# WHAT IS BEING ASKED
Report each line below that carries the word "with".

START RECORDED INFORMATION

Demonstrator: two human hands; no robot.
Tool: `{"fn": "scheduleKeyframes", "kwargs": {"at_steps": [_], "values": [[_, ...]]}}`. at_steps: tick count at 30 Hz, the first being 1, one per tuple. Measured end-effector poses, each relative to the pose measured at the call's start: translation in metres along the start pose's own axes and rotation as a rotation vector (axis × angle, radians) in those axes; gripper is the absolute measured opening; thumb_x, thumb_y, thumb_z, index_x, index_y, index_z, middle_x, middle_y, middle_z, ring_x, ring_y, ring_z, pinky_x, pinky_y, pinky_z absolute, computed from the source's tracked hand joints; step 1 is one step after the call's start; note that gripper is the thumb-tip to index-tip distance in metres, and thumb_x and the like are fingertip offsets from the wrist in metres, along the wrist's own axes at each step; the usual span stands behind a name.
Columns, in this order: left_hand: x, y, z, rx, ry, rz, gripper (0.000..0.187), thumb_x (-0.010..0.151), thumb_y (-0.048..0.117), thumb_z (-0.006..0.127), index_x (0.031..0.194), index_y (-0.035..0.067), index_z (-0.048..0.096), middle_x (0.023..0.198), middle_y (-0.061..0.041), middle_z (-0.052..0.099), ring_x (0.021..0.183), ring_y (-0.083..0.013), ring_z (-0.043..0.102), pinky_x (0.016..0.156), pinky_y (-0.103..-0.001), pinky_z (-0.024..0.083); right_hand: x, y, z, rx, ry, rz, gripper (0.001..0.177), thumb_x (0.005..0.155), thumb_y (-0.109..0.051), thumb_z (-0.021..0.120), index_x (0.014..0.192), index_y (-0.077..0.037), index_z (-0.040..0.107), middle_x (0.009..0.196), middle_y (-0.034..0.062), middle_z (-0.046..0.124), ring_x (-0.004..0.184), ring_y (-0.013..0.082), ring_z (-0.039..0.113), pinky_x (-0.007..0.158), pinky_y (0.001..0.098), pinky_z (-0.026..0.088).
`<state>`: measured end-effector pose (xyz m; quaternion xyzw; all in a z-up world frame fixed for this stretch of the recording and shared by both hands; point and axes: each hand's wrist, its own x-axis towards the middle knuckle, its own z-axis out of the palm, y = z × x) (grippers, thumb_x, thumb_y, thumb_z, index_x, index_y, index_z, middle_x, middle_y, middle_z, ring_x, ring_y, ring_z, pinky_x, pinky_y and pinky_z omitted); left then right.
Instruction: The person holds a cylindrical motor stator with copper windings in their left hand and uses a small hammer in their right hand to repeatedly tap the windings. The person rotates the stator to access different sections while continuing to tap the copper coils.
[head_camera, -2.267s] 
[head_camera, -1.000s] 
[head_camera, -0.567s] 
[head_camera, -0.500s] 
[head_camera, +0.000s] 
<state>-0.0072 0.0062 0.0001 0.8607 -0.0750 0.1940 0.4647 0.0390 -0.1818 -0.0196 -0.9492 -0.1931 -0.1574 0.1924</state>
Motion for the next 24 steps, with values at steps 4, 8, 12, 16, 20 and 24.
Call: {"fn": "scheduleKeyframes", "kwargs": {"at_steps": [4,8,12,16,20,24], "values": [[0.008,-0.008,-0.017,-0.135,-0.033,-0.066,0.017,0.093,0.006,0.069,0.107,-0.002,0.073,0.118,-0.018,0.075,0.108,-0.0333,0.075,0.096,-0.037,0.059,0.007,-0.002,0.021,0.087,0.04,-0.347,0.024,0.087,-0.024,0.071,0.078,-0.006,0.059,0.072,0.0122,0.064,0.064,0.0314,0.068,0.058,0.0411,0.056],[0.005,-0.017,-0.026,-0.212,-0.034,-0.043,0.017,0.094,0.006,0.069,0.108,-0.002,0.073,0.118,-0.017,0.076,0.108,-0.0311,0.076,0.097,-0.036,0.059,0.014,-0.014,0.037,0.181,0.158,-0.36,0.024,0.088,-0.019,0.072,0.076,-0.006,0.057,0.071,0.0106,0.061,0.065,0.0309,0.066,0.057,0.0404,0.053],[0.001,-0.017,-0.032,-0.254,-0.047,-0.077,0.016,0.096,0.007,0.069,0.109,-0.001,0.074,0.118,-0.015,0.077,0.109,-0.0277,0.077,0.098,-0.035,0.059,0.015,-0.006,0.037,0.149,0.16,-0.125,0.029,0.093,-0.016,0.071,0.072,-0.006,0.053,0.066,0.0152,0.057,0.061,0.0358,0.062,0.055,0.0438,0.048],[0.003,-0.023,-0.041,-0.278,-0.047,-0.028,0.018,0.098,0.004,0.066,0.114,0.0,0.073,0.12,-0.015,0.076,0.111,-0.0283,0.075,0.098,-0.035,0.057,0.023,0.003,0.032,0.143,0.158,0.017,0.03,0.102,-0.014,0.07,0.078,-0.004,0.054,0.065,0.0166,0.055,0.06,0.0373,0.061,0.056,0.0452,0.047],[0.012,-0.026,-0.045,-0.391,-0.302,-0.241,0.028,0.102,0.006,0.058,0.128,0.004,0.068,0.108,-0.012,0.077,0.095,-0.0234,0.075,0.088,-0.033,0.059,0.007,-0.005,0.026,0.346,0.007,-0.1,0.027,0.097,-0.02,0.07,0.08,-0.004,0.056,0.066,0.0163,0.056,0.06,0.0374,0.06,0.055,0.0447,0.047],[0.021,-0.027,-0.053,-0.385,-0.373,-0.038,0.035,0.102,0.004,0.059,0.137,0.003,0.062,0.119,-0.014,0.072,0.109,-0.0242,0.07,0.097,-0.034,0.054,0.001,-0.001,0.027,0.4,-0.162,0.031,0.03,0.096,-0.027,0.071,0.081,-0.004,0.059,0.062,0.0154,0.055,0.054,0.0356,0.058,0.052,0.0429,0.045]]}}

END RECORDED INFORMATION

# SOLUTION TO THE PROBLEM
Instruction: The person holds a cylindrical motor stator with copper windings in their left hand and uses a small hammer in their right hand to repeatedly tap the windings. The person rotates the stator to access different sections while continuing to tap the copper coils.
Motion for the next 24 steps, with values at steps 4, 8, 12, 16, 20 and 24.

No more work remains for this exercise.